La famille Jeger : Szmul et Pesa, enceinte de Pauline, et leur fils Jacques (février 1940). Archives familiales

Szmul JEGER 
souvenirs de ses enfants Pauline Szpeker née Jeger et Jacques Jeger

Szmul Jeger est arrivé en France dans les années trente. Il venait d’une petite ville de Pologne, près de Lublin, Miedzyrzec où il est né le 1er février 1903. C’était un nœud ferroviaire, relativement important, avec une yeshiva connue et un tzadik très honoré. Sa future femme, Pesa Szycker, qui était sa petite cousine, venait d’une famille qui fabriquait des peignes de coiffeur. Szmul, arrivé avant elle, s’installe comme bottier-cordonnier au pied de la butte Montmartre, au 7 rue Nicolet, et sa boutique est citée dans Les allumettes suédoises, le roman de Robert Sabatier. Deux enfants naissent : Jacques en 1937, puis Pauline en 1940. La famille habite au 17 de la même rue, dans un deux-pièces, sans grand confort, mais qui ne manquait de rien. Jacques se souvient de la cordonnerie, il venait y jouer en remplissant des cannettes de bière vides avec des petits bouts de cuir. Une famille juive traditionnelle, sans histoire, qui s’était liée d’amitié avec la famille Brod, des gens plus instruits qui vivaient en face. Tous prêts à s’intégrer à leur nouvelle patrie. D’ailleurs, les deux répondront à la convocation du “billet vert”. Jacques se souvient qu’ils furent convoqués au commissariat de la rue Lambert, là où la famille sera obligée, près d’un an plus tard, de déposer son poste de radio.

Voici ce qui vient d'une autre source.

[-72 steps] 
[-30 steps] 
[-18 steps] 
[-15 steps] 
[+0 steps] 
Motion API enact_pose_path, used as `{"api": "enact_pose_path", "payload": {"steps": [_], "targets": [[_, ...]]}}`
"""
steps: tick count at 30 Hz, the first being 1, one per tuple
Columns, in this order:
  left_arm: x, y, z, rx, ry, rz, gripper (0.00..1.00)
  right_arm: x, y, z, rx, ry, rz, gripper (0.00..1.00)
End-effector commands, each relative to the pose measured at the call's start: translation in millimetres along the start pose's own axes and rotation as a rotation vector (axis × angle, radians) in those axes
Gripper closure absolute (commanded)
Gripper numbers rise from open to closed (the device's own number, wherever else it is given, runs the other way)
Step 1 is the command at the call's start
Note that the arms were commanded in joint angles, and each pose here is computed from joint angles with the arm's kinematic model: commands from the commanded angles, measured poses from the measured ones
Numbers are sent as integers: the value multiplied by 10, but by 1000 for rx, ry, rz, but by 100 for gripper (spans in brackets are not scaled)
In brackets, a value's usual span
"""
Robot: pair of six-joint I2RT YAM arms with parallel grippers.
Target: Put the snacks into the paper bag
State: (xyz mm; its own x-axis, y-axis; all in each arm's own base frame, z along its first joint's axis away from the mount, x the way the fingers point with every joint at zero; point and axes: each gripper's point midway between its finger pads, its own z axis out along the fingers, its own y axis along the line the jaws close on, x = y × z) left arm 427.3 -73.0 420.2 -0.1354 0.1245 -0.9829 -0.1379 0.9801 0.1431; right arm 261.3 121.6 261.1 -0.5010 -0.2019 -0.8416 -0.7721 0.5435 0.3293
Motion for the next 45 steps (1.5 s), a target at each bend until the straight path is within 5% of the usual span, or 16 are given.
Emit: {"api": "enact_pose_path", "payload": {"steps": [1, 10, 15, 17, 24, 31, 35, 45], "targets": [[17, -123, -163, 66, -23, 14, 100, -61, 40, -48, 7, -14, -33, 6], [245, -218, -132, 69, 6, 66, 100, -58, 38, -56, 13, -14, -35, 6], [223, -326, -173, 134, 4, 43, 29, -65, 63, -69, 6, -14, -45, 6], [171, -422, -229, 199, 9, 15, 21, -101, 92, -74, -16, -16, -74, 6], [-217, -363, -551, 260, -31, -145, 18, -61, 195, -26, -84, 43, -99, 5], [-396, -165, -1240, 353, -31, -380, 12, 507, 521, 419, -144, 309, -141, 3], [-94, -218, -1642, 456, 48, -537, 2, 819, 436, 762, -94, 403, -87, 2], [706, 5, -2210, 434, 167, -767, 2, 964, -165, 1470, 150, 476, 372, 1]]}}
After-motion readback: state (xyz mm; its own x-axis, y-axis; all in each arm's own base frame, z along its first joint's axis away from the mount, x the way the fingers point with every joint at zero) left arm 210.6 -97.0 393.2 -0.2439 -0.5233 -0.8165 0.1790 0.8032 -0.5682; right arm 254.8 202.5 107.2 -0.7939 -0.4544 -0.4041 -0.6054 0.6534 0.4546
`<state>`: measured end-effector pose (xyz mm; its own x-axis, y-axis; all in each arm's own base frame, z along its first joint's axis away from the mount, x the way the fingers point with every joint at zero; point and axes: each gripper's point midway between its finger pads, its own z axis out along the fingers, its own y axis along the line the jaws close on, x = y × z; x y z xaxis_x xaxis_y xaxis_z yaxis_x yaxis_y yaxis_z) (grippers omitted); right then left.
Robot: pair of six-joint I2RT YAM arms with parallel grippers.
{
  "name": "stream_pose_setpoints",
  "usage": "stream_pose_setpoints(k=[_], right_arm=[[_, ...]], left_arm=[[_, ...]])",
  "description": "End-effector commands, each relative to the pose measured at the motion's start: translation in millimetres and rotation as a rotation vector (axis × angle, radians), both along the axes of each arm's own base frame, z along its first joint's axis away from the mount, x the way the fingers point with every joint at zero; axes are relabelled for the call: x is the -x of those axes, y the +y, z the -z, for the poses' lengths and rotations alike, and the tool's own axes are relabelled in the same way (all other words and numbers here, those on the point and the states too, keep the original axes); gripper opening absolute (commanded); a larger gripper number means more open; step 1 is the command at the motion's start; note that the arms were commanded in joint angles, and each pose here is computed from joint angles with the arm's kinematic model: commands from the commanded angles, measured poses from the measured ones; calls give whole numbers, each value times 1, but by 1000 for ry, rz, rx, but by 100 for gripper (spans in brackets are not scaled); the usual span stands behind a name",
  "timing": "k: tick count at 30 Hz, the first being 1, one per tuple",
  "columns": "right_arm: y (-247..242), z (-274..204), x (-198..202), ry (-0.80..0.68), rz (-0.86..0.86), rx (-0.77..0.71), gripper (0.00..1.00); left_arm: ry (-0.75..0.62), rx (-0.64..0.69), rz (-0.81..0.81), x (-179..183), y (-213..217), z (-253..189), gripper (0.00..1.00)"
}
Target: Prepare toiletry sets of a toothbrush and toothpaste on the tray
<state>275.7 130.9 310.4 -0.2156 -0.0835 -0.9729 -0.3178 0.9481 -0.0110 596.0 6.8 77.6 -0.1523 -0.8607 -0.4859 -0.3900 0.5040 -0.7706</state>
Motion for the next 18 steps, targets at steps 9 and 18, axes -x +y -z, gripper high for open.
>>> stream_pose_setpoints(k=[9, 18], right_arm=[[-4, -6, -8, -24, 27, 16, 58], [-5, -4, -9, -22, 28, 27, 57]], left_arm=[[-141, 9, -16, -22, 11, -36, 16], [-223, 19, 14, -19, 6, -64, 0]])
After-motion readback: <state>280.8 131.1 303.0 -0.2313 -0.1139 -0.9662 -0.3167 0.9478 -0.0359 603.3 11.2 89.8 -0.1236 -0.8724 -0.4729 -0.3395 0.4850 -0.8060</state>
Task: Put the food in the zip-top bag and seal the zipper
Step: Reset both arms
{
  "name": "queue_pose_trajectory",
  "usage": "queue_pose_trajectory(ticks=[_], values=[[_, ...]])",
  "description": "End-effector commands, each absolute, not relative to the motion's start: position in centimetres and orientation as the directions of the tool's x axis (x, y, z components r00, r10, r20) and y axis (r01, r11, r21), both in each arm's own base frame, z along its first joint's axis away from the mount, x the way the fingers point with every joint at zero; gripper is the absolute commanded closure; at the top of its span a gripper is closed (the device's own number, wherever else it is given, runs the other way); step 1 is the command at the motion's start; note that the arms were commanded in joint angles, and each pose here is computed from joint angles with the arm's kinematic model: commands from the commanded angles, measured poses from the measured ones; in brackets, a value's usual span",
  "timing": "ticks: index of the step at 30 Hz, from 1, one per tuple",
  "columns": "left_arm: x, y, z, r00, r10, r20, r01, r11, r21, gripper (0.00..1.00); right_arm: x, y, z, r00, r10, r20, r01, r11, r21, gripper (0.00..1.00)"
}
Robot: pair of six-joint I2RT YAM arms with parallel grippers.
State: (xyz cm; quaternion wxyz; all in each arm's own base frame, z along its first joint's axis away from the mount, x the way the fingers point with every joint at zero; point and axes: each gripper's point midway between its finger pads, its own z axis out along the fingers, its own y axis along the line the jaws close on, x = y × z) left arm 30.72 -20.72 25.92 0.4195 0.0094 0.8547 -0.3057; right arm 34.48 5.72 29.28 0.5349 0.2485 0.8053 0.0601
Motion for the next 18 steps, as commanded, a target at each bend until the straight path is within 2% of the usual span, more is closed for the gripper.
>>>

Il se souvient également d’un long voyage pour aller à Beaune-la-Rolande : le train, puis une carriole tirée par des chevaux. Pauline, encore petite, n’a aucune image de son père, sinon la photo de février 1940, la dernière de ses parents ensemble, elle n’était pas encore née.

Le reste des souvenirs leur vient des papiers : Szmul Jeger logeait dans les baraques 13, puis 2. C’est là qu’il a connu Rubin Kamioner qui faisait office de coiffeur et avec qui il se lia d’amitié.

Il travaillait dans des fermes à l’extérieur du camp, mais surtout, à ses moments perdus, confectionnait de superbes objets en bois très originaux, au point qu’on venait lui passer commande. Ainsi, il fabriqua plusieurs encriers dont l’un pour son propre fils, Jacques, et l’autre pour le fils de son ami Rubin Kamioner. Les autres sont différents et ont constitué les seuls souvenirs de sa présence. Pendant longtemps, la biche sculptée a trôné sur la cheminée familiale, une jolie biche, en plein élan, les pattes avant repliées, celles de l’arrière fichées dans une boule en bois. Une assiette gravée avec une jeune fille, ainsi que plusieurs planchettes, elles aussi gravées, représentant une jeune femme nue lançant un ballon, ou encore un lion, une boîte à bijoux articulée, autant d’objets familiers, autant de souvenirs de Beaune-la-Rolande témoignant de l’habileté et de la créativité pleine de vie de Szmul.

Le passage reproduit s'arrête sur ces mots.